If we are to intercept warheads from the ground or the sea at all, our interceptors must launch and discriminate on the basis of data from low orbit, heat-sensing satellites known as Space Based Infrared System-Low, or SBIRS-low. This constellation of 24 satellites will employ infrared technology to pick up the heat signature of any launched ballistic missiles around the globe, track them throughout their flight, and transmit data to whatever land or sea-based anti-missile system the U.S. chooses to deploy. But because these satellites would actually work to defend the entire United States, they violate the ABM Treaty. And it should come as a shock to no one that the Clinton Administration has dumbed down the proposed satellites and delayed the SBIRS-Low program by almost a decade.

Instead the Administration proposes deploying 20-100 interceptors, of the kind tested Friday, located next to a huge radar on the Alaskan island of Shemya. Unfortunately any ground-based radar, no matter how sophisticated, could not see incoming warheads until they came over the horizon. If they were coming into the U.S. east coast from the Middle East, Russia, or the Atlantic or the Caribbean, even the best imaginable interceptors could not be expected to hit them in time.

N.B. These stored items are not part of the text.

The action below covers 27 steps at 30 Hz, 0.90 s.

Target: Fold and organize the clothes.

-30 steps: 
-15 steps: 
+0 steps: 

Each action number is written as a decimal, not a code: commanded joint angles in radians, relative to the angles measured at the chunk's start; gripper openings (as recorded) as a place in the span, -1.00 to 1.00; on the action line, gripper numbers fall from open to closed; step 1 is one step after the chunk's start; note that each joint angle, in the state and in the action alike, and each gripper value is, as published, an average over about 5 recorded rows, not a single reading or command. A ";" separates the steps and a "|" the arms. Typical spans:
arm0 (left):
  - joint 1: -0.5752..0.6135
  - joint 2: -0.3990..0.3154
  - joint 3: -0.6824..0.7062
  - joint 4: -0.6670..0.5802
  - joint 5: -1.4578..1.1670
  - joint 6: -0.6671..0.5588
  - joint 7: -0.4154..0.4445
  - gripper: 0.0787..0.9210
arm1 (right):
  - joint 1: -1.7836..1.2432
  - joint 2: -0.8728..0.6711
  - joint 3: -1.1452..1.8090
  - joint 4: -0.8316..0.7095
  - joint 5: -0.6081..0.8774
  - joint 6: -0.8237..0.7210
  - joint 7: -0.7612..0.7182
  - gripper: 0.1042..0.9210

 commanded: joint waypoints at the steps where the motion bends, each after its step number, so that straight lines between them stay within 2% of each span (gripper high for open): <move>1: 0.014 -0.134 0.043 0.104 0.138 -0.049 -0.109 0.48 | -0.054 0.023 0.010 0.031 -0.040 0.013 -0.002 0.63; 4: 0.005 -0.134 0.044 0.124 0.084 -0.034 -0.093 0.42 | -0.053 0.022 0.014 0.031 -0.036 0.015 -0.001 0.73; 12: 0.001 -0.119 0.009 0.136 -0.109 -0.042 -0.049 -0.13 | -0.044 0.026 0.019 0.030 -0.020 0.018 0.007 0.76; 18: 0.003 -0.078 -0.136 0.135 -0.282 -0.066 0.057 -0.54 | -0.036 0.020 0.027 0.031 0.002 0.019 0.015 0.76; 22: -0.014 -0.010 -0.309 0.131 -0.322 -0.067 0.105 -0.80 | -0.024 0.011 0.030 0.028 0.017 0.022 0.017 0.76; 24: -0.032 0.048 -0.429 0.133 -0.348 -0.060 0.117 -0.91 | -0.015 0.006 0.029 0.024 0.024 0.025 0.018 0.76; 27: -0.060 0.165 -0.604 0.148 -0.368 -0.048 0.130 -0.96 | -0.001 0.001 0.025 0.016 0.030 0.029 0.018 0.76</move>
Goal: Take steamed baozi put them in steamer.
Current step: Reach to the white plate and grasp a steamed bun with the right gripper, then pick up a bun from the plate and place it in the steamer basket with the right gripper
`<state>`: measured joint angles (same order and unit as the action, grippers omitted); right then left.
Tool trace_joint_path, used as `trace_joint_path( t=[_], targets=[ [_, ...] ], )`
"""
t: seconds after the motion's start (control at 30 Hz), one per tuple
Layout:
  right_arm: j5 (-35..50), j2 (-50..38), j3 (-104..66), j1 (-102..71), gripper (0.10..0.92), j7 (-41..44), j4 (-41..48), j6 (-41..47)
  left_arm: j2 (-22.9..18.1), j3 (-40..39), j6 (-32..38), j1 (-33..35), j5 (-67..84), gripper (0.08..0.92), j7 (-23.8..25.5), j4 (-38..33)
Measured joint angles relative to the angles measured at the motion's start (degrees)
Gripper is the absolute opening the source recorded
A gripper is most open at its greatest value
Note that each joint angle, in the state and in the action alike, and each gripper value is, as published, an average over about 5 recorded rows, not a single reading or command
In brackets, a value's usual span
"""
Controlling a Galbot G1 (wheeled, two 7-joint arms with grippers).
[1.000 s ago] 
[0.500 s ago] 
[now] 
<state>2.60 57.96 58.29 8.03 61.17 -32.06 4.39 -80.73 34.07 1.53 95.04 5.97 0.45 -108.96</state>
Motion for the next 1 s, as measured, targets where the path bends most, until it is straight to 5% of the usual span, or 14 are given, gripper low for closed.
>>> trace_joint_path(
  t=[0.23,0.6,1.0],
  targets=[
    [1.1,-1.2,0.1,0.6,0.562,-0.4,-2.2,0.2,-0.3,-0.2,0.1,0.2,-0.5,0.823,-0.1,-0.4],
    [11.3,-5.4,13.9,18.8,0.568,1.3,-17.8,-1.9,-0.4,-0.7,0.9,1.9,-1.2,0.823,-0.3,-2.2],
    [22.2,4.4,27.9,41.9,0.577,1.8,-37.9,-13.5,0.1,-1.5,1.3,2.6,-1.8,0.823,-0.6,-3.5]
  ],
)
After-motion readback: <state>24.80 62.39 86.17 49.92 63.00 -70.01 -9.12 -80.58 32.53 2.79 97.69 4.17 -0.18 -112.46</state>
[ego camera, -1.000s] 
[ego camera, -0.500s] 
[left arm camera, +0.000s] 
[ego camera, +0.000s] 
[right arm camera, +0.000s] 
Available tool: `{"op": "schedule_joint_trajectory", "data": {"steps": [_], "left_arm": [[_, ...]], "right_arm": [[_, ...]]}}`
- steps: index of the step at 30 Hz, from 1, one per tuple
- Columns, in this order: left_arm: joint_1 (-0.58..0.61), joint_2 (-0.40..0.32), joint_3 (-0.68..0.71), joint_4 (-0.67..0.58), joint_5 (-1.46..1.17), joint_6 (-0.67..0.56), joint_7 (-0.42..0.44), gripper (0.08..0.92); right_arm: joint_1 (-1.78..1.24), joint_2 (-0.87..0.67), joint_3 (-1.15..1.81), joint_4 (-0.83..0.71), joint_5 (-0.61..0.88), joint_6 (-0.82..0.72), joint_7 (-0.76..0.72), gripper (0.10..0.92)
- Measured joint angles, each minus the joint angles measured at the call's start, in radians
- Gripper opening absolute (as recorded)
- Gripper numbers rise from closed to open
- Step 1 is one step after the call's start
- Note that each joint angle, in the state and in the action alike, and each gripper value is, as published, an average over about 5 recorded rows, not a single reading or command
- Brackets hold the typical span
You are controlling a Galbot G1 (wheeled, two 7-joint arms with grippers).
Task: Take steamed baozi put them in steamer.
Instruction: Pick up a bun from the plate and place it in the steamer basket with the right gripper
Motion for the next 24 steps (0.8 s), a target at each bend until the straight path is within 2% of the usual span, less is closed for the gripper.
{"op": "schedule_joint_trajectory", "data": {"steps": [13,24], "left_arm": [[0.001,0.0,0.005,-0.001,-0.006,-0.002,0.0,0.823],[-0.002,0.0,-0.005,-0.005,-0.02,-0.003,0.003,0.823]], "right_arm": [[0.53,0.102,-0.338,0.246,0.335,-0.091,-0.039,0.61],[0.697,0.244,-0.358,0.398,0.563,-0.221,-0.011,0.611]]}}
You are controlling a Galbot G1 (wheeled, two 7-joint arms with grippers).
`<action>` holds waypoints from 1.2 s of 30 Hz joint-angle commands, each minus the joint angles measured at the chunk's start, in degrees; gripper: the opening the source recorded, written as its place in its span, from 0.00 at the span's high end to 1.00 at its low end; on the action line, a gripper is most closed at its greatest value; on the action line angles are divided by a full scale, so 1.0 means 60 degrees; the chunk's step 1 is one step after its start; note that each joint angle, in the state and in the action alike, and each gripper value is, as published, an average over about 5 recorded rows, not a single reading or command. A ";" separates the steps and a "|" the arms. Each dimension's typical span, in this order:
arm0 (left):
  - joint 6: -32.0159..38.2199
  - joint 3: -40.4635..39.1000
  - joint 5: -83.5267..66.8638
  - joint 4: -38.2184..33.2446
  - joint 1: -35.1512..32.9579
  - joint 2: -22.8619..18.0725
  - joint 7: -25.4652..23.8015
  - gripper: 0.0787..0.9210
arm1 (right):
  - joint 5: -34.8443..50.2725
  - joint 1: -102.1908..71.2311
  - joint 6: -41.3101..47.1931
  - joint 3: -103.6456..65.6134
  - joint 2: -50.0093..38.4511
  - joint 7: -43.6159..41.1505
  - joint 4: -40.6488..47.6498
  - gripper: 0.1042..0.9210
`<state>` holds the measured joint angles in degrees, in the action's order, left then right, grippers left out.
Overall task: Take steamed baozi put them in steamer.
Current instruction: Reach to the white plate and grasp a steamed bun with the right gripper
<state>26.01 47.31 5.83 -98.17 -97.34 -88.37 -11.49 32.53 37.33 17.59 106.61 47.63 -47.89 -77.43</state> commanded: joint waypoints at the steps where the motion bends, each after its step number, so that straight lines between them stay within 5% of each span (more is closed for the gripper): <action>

Why then spend billions of dollars and years on a radar — technologically inferior to satellites such as SBIRS-Low — that could not defend America? And why not have numerous interceptor bases, without cumbersome radars, close to possible targets? In short, why employ sophisticated technology to do things the hard way?

Again, the Clinton Administration intends to build a national defense that puts the ideology of the ABM Treaty ahead of saving the lives of Americans.

Ultimately, seriousness about missile defense means destroying not warheads, but missiles soon after they are launched, when they are slow, vulnerable, and un-decoyable. This is called boost-phase defense. Only it can deal with large numbers of missiles, and make it possible for warheads (especially chemical and biological ones) to be destroyed before they could be deployed. The Clinton Administration's action with regard to boost-phase defense shows most clearly that it is going about missile defense the hard way.

The only U.S. programs for boost-phase defense involve high-energy lasers. The Clinton Administration has crippled the space-based laser program and has devoted $11 billion to put lasers on Boeing 747 aircraft (air-borne lasers or ABLs) that would fly figure eight's near potential launch sites, waiting for missiles to be launched.

The ABL program is the poster child for doing things the hard way. Putting a laser weapon on an airplane, where it must overcome lack of vacuum and vibration, as well as endure atmospheric interference, is considerably more difficult than putting similar weapons in earth orbit, where no such difficulties exist. Moreover, while lasers in orbit would have constant, secure access to missiles launched from anywhere in the world, keeping a 747 on station over or near an undefeated enemy, never mind defending it, is itself an extremely difficult proposition.

Not even the Clinton Administration's spokespersons can conjure up the image of American 747s hovering over the interior of Iran. But the Administration wants laser weapons on 747s rather than in space not because of what the ABLs could do, but because of what they could not do — namely defend against missiles from Russia, China, or any other large country.

Remember that the American aerospace industry is the envy of the world. Unfortunately, the Clinton Administration has been guiding them down the path of inefficiency and failure. The time has come to call this fraud just what it is. The American people deserve a missile defense that will defend them, rather than the mere pretense of one.

Note: The Bush Administration gave its six month notice of withdraw from the ABM Treaty in December of 2001.